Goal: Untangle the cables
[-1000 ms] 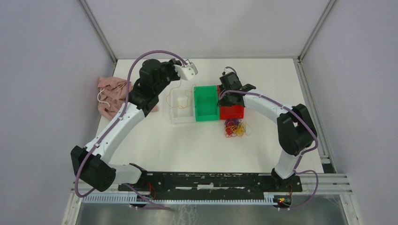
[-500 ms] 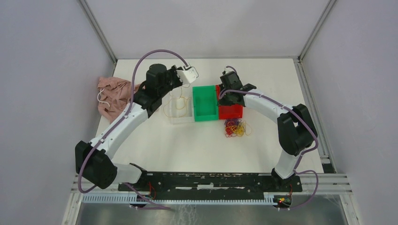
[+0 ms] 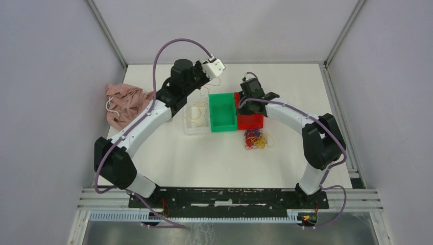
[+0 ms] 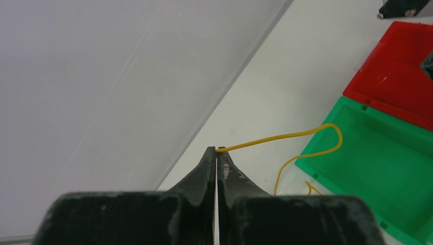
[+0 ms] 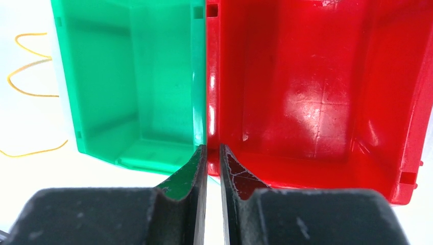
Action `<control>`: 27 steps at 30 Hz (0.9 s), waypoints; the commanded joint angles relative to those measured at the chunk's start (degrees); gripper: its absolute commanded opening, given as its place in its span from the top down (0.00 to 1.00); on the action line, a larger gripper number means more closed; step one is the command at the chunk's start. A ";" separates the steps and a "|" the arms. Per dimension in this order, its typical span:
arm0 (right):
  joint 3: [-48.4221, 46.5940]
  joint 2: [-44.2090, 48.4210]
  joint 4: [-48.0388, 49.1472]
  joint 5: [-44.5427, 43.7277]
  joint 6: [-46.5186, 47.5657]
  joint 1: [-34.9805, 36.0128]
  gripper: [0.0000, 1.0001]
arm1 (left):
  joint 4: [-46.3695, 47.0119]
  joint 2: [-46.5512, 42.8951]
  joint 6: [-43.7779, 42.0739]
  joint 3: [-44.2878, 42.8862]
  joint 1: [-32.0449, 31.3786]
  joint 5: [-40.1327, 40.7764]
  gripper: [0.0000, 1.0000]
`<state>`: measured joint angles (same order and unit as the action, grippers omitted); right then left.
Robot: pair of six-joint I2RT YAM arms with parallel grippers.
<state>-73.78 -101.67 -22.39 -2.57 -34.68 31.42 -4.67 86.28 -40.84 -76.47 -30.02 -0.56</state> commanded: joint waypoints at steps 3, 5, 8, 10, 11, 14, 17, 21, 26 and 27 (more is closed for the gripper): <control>1.65 2.10 1.20 0.98 -0.53 -0.02 0.82 | 5.84 1.79 6.85 -4.70 -0.12 -1.52 0.97; 1.90 2.25 1.29 0.99 -0.57 0.04 0.82 | 6.12 2.87 8.45 -5.64 -0.11 -1.47 0.97; 2.06 2.56 1.26 1.08 -0.57 0.01 0.83 | 5.91 3.15 8.43 -5.19 -0.11 -1.66 0.97; 2.20 2.74 1.30 1.12 -0.64 0.04 0.83 | 5.98 2.68 6.69 -2.71 0.16 -1.47 0.97; 2.24 2.91 1.30 1.12 -0.64 0.03 0.83 | 6.11 2.22 5.11 -0.60 0.38 -1.45 0.97; 2.32 3.22 1.35 1.29 -0.67 -0.01 0.82 | 7.51 1.32 -1.91 6.02 1.54 -0.11 0.97; 2.26 3.46 1.30 1.51 -0.90 -0.04 0.82 | 7.59 1.89 -5.99 9.03 3.09 1.89 0.97; 2.25 3.83 1.31 1.60 -1.00 -0.01 0.82 | 7.56 1.77 -8.95 10.60 4.10 1.85 0.97; 1.80 3.99 1.10 1.93 -1.41 -0.01 0.80 | 5.25 0.82 -8.98 12.39 4.01 -0.05 0.97; 1.58 4.08 1.05 2.02 -1.41 -0.08 0.79 | 4.28 0.63 -9.18 12.84 3.82 -0.25 0.97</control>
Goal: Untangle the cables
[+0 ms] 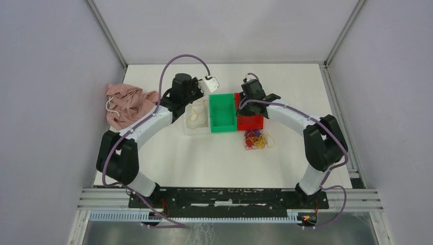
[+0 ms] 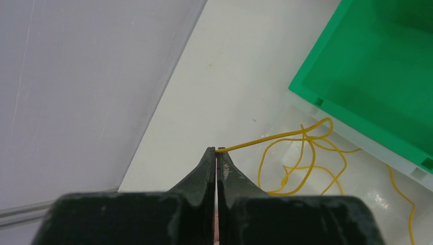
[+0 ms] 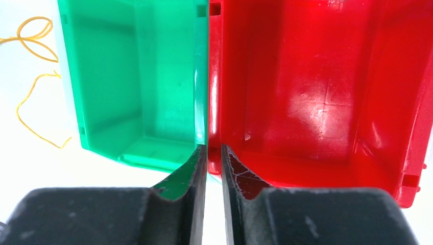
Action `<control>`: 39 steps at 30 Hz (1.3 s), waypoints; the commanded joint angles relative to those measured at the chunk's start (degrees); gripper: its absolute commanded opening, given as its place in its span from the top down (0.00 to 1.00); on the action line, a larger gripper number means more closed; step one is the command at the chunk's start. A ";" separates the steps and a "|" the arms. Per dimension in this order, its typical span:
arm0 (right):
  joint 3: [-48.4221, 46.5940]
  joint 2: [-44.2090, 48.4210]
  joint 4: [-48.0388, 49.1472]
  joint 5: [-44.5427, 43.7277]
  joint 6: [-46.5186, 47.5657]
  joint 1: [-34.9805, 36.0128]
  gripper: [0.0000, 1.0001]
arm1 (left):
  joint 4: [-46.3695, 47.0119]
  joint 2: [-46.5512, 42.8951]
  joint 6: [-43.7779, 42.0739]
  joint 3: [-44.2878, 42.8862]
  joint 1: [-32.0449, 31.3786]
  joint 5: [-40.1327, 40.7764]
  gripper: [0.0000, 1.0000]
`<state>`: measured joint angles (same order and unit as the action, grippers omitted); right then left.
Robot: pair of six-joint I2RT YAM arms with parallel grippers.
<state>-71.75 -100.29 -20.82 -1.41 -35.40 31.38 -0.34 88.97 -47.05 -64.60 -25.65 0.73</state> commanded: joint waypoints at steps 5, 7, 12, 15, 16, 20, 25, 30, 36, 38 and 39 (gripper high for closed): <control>-1.80 2.53 -1.11 1.52 -0.96 -0.39 0.52 | -6.16 -3.06 -5.65 3.40 -0.95 -3.13 0.97; -2.29 2.47 -1.13 2.03 -1.18 -0.58 0.43 | -8.80 -2.57 -5.47 3.10 -1.03 -3.32 0.97; -3.46 2.47 -1.07 3.39 -1.54 -1.20 0.34 | -10.86 -0.37 -5.01 2.61 -1.50 -2.17 0.97; -3.92 2.60 -1.24 3.96 -1.73 -1.56 0.34 | -10.45 1.65 -4.77 1.75 -1.69 -0.53 0.97; -4.00 2.75 -1.19 4.18 -1.84 -1.72 0.34 | -10.07 2.43 -4.67 1.60 -1.72 0.12 0.97; -2.97 3.90 0.00 5.79 -2.83 -2.11 0.35 | -5.76 4.96 -6.08 2.36 -2.27 3.26 0.97; -2.14 5.29 0.83 6.79 -3.33 -2.44 0.36 | 0.38 8.00 -7.42 3.16 -2.52 6.54 0.97; -1.04 6.30 1.82 7.72 -3.86 -2.89 0.36 | 3.12 9.51 -8.51 3.54 -2.48 7.20 0.91; -0.73 6.81 1.91 7.99 -4.03 -3.45 0.39 | -11.71 8.74 -3.53 -4.99 -1.27 -0.53 0.45; -0.75 6.89 1.96 8.25 -4.14 -3.70 0.39 | -20.24 9.17 -1.77 -10.28 0.19 -5.55 0.34; -0.74 6.92 1.93 8.34 -4.22 -3.77 0.39 | -22.99 9.20 -2.11 -12.33 0.65 -7.42 0.29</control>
<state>-72.66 -96.03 -20.91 6.07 -38.98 28.16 -10.70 98.39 -52.25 -66.65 -27.14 2.81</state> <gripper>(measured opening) 0.610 0.621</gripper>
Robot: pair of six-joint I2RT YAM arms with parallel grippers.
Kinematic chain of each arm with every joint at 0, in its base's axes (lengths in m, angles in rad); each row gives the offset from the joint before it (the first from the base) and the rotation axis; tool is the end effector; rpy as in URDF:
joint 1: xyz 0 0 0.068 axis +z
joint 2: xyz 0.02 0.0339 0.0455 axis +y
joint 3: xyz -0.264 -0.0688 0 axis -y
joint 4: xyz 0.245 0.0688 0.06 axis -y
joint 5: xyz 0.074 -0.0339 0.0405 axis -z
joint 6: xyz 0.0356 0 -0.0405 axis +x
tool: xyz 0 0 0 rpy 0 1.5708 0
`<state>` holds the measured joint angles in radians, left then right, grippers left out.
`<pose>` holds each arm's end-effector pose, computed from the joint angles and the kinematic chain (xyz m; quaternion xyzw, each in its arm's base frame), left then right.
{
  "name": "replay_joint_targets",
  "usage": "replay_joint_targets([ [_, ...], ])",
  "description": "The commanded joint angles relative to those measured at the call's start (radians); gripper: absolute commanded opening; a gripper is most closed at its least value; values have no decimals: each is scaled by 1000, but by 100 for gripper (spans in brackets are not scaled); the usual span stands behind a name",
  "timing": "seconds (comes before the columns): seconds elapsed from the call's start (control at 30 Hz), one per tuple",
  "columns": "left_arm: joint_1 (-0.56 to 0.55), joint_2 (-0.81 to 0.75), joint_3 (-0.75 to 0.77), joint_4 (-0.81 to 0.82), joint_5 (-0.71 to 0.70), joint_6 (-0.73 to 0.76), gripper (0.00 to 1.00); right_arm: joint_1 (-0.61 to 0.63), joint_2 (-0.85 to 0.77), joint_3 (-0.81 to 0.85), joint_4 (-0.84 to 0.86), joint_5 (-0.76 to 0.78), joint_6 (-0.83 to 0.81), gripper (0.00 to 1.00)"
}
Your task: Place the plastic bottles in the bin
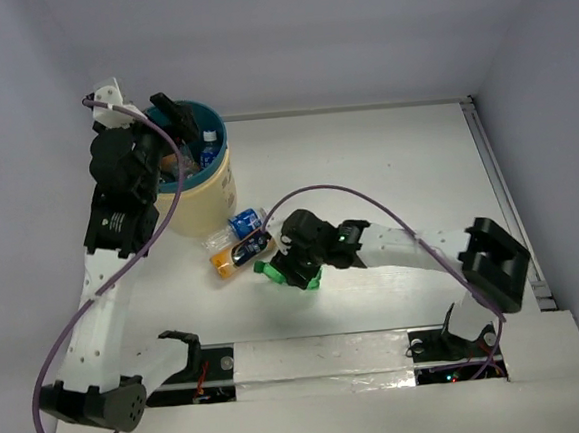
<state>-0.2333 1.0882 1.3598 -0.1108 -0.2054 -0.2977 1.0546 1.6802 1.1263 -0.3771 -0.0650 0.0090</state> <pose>0.2204 -0.0449 0.4883 -0.0988 0.6418 -0.1347 0.7485 0.1728 0.3091 0.2102 -0.4826 0.8169 0.1860 0.2553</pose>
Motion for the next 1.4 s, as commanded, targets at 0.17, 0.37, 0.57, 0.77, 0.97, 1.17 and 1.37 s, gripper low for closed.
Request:
replay_joint_targets([
  [0.17, 6, -212, -148, -46, 308, -46, 65, 12, -381, 82, 75, -6, 74, 43],
  [0.37, 6, -391, -215, -95, 287, -32, 54, -7, -314, 377, 171, 134, 154, 43],
  [0.57, 6, -531, -297, -216, 256, -11, 46, -42, -23, 763, 262, 133, 212, 43],
  [0.77, 6, -628, -390, -300, 279, -40, 48, -145, 264, 1207, 254, -39, 324, 45],
  [0.97, 6, -607, -439, -333, 412, -37, 55, -200, 564, 1524, 262, -127, 446, 57],
  [1.17, 6, -545, -501, -286, 508, -40, 66, -209, 512, 1422, 340, -130, 456, 90],
  [1.37, -10, -440, -534, -236, 586, -38, 70, -219, 298, 1163, 368, -105, 398, 91],
])
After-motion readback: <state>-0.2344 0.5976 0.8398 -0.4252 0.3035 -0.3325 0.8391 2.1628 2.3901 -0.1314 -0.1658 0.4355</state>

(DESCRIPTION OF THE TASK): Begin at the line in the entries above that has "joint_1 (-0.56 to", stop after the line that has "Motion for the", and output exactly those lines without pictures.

(TASK RESPONSE):
  "columns": "left_arm: joint_1 (-0.56 to 0.55), joint_2 (-0.81 to 0.75), joint_3 (-0.75 to 0.77), joint_4 (-0.81 to 0.82), joint_5 (-0.71 to 0.70), joint_6 (-0.73 to 0.76), gripper (0.00 to 1.00); right_arm: joint_1 (-0.61 to 0.63), joint_2 (-0.85 to 0.77), joint_3 (-0.81 to 0.85), joint_4 (-0.84 to 0.86), joint_5 (-0.76 to 0.78), joint_6 (-0.83 to 0.81), gripper (0.00 to 1.00)"
}
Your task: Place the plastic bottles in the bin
<state>-0.2333 1.0882 1.3598 -0.1108 -0.2054 -0.2977 1.0546 1.6802 1.1263 -0.3771 -0.0650 0.0090</state> <pose>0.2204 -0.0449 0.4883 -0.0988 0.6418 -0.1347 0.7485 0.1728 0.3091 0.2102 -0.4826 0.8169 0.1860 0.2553</pose>
Motion for the next 1.4 s, as commanded, targets at 0.17, 0.37, 0.57, 0.77, 0.97, 1.17 and 1.37 s, gripper low for closed.

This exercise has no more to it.